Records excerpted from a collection
——

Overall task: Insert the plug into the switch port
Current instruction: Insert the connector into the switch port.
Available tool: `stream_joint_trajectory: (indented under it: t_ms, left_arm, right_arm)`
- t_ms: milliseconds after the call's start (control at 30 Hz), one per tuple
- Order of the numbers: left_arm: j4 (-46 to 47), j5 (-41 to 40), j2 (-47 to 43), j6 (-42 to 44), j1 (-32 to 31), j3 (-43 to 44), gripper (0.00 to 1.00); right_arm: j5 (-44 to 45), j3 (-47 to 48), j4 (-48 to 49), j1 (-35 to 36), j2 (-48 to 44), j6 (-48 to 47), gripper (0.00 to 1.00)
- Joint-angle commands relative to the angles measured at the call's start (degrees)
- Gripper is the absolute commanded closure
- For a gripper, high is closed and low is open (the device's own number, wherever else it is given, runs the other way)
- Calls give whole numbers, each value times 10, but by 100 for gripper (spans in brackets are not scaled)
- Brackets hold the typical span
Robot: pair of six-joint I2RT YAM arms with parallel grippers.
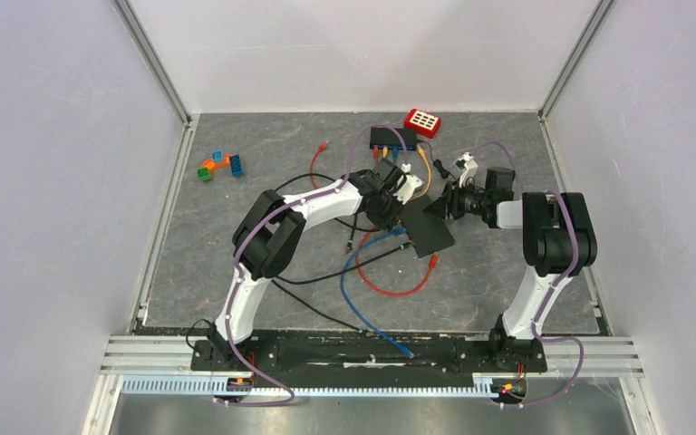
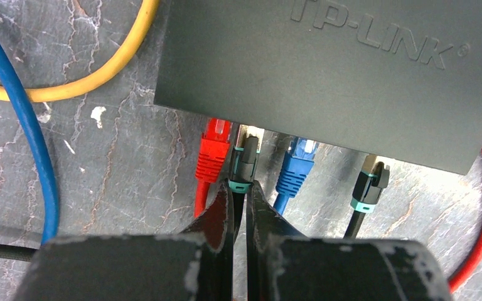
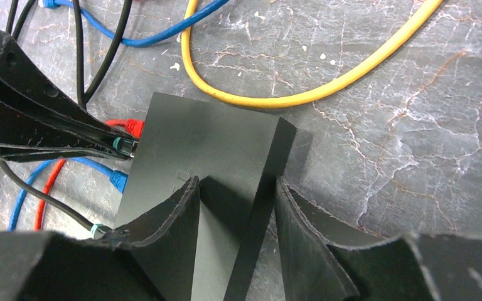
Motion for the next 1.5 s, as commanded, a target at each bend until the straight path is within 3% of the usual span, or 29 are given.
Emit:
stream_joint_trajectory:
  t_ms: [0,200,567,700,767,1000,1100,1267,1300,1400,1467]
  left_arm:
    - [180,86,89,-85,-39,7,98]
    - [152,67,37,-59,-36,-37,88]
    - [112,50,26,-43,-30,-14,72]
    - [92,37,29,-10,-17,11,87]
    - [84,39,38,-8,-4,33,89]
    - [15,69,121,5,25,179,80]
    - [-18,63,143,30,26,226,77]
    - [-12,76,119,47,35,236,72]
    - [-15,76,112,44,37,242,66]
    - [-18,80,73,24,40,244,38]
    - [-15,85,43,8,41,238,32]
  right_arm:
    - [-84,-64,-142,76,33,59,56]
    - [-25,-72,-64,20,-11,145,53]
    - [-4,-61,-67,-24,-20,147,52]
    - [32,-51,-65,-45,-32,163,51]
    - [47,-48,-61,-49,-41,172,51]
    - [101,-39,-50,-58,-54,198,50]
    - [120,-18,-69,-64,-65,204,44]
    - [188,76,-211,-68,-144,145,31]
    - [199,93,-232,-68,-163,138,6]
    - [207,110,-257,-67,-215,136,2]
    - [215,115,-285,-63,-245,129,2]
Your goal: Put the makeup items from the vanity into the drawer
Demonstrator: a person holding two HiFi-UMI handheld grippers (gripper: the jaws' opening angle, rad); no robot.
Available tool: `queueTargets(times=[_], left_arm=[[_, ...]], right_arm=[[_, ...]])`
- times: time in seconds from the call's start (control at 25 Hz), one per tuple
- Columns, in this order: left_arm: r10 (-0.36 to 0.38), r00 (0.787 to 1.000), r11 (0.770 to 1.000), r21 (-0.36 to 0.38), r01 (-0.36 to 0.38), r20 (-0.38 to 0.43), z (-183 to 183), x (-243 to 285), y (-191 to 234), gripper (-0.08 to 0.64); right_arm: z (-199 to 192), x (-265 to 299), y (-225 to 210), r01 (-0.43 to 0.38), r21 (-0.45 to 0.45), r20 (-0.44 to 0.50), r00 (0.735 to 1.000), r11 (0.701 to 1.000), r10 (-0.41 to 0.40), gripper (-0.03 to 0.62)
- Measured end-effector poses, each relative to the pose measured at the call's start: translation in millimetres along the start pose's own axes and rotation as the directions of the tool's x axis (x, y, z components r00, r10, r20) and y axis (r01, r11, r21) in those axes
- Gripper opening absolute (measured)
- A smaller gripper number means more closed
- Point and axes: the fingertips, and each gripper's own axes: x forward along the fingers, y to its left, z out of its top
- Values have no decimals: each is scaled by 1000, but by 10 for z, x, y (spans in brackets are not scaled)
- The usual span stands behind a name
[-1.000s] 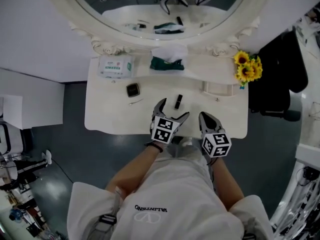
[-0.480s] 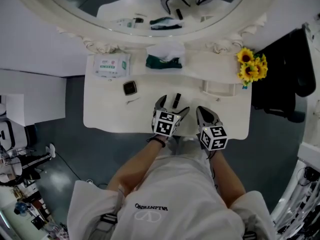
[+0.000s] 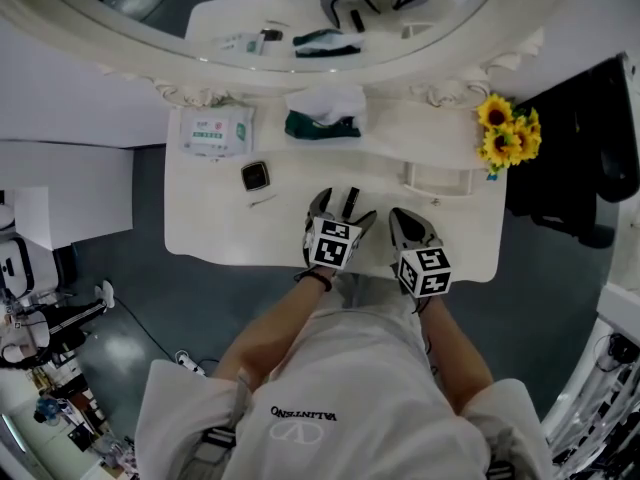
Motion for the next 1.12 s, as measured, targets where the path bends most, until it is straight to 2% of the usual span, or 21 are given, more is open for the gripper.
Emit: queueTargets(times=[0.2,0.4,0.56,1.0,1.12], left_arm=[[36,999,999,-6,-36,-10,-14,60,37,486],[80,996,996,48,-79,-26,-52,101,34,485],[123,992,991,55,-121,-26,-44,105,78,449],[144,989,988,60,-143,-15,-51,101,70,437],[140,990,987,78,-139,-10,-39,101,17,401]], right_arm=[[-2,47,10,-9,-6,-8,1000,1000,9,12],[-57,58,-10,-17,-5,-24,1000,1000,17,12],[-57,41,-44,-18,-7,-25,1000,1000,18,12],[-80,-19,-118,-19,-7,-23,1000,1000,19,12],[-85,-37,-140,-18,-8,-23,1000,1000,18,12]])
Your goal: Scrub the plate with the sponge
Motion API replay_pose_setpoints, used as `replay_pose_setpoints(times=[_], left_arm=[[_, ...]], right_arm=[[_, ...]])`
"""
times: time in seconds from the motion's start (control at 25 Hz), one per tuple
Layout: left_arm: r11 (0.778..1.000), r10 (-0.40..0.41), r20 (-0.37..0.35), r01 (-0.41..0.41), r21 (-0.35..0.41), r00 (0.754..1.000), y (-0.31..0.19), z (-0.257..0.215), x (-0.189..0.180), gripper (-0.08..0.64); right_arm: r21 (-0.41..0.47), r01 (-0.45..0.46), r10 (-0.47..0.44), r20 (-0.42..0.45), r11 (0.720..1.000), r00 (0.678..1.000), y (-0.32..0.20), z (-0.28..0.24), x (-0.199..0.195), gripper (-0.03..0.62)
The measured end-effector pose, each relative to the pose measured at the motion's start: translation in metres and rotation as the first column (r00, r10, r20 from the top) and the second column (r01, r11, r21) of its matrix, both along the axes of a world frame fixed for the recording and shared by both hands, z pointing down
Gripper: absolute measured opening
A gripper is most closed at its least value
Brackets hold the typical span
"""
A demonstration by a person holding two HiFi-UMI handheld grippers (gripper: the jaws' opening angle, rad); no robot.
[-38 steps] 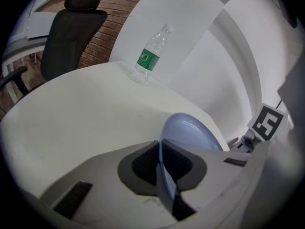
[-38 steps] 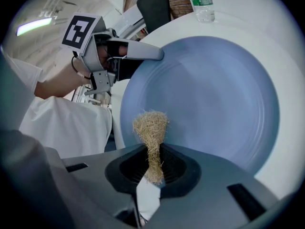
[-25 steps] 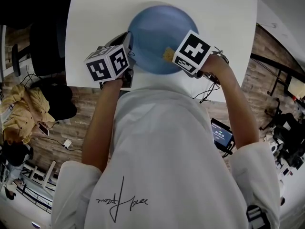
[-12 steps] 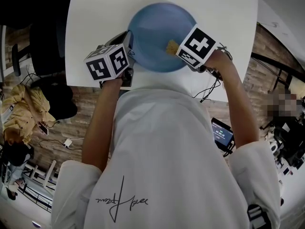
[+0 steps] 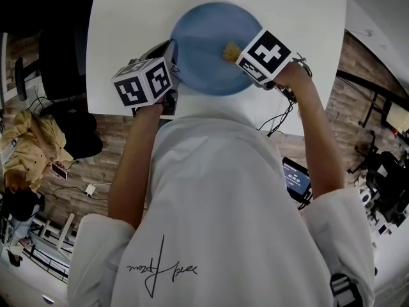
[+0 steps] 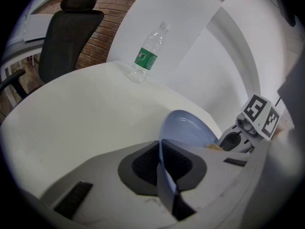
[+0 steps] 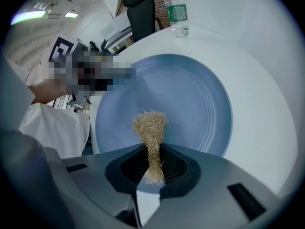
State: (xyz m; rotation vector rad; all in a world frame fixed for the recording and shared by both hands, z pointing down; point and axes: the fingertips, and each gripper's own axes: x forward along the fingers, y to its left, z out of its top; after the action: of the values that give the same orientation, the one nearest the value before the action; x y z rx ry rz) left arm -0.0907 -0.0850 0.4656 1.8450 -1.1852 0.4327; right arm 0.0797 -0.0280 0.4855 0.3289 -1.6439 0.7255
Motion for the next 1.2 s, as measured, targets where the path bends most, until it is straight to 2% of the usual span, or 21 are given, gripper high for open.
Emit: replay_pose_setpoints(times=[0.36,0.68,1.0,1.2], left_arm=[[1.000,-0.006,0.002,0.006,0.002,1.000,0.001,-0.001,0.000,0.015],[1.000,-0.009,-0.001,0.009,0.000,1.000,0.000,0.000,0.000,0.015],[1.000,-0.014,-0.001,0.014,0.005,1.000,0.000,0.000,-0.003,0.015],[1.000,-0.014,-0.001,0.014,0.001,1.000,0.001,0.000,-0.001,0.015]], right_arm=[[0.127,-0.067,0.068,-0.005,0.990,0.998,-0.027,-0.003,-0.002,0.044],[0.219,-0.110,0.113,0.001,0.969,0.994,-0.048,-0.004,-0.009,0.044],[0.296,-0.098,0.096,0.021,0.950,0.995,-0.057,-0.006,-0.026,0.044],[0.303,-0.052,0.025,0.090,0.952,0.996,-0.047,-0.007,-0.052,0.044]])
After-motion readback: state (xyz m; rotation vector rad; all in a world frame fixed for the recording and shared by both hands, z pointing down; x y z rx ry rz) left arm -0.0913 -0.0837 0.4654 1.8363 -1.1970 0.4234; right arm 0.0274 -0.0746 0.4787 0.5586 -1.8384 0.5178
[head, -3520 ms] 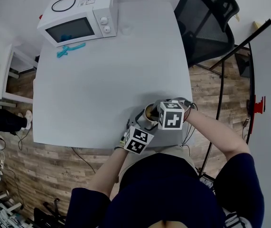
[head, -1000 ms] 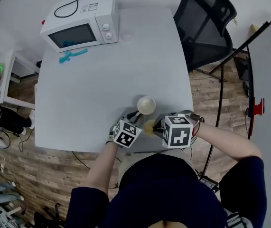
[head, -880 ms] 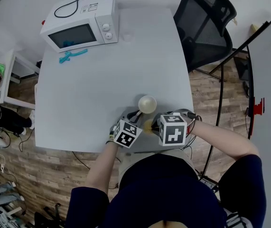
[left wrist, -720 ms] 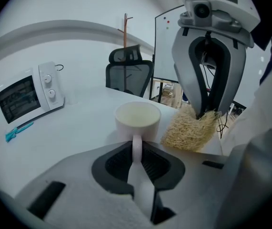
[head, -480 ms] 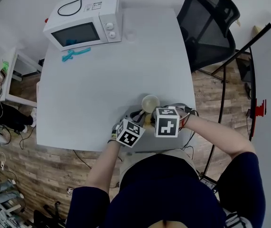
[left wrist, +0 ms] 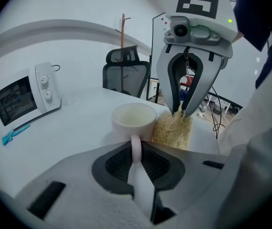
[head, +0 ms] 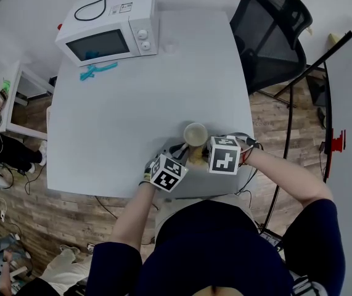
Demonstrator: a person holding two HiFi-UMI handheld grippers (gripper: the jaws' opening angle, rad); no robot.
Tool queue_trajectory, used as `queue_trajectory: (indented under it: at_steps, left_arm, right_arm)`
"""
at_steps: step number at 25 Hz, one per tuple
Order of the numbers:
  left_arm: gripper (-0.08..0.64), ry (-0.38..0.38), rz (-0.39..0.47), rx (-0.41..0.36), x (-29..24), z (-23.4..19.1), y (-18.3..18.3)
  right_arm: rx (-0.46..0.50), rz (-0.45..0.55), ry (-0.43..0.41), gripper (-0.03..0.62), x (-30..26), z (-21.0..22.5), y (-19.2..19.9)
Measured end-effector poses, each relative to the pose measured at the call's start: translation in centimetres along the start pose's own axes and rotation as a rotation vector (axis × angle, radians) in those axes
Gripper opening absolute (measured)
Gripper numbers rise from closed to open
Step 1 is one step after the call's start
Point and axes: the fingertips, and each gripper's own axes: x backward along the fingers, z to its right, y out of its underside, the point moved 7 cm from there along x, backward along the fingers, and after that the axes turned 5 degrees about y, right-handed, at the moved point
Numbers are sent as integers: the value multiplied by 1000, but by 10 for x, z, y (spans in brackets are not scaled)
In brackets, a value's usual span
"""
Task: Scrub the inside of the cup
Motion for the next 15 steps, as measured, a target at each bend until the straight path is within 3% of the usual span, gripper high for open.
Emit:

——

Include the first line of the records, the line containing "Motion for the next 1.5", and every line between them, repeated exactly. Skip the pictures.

- Response to this task -
Overall task: Insert the plug into the switch port
Current instruction: Insert the connector into the switch port.
Available tool: `stream_joint_trajectory: (indented under it: t_ms, left_arm, right_arm)`
- t_ms: milliseconds after the call's start (control at 30 Hz), one per tuple
- Order of the numbers: left_arm: j4 (-46 to 47), j5 (-41 to 40), j2 (-47 to 43), j6 (-42 to 44), j1 (-32 to 31), j3 (-43 to 44), gripper (0.00 to 1.00); right_arm: j5 (-44 to 45), j3 (-47 to 48), j4 (-48 to 49), j1 (-35 to 36), j2 (-48 to 44), j6 (-48 to 47), gripper (0.00 to 1.00)
- Joint-angle commands relative to the angles measured at the call's start (degrees)
- Gripper is the absolute commanded closure
- For a gripper, high is closed and low is open (the device's own number, wherever else it is given, runs the other way)
- Calls give whole numbers, each value times 10, but by 100 for gripper (spans in brackets are not scaled)
- Brackets hold the typical span
Robot: pair of six-joint I2RT YAM arms with parallel grippers.
Motion for the next 1.5 s, as commanded, a target at each bend until the straight path is within 3% of the usual span, or 29 are given.

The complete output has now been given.